Last year at the beginning of October, I decided enough was enough and deactivated my Facebook account. My goal was to stay away from social networking until the new year. Then it turned into a month. Then, three and a half weeks later, I caved.  Much as I felt like I was cheating, it simply didn't seem practical, especially for those long-distance friendships in which Facebook was our only link.  However, I recently stumbled across an article in a year-old Newsweek magazine entitled “iCrazy: How Connection Addiction Is Rewiring Our Brains” and a video (on Facebook, of all places) that got the wheels turning again.
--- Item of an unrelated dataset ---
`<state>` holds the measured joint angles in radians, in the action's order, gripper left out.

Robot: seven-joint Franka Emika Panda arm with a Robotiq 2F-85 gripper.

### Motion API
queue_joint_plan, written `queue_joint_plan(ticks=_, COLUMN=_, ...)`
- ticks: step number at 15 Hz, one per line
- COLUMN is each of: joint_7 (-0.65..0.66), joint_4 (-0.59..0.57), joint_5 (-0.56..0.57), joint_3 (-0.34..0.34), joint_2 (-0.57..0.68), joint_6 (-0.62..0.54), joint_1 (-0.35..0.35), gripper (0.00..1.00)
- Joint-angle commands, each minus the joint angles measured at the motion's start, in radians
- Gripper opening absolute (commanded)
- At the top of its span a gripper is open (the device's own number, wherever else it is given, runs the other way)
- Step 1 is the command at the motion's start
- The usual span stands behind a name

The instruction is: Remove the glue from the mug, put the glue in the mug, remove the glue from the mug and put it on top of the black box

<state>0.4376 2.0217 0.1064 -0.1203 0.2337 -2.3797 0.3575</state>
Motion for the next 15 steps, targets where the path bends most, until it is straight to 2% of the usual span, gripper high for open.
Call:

Shimi Cohen, creator of the four-minute video entitled “The Innovation of Loneliness”, describes with simple clarity why social networking has become such a crutch in our lives. “We're collecting friends like stamps, not distinguishing quantity versus quality, and converting the deep meaning and intimacy of friendship with exchanging photos and chat conversations. By doing so, we're sacrificing conversation for mere connection, and so a paradoxical situation is created in which we claim to have many friends while actually being lonely.” You can watch the video here: The Innovation of Loneliness

It's beautifully stated.  In a society that glorifies the individual, we've become addicted to affirmation and the reassurance that we'll never have to be alone, yet we're lonelier than ever.  We spend time crafting the perfect virtual self and surrounding ourselves in a bubble of virtual friends so that we'll never have to feel the ache of loneliness, but we're only fooling ourselves.

The media and social networking has a place in our lives whether we like it or not.  Regardless, I don't want to settle for connection over conversation.  I don't want to settle for anything less than REAL.  I don't want something that was intended to be a tool to become a lifestyle. Cohen said it perfectly: “We slip into thinking that always being connected is going to make us feel less alone. But we are at risk, because the opposite is true. If we are not able to be alone, we're only going to know how to be lonely.”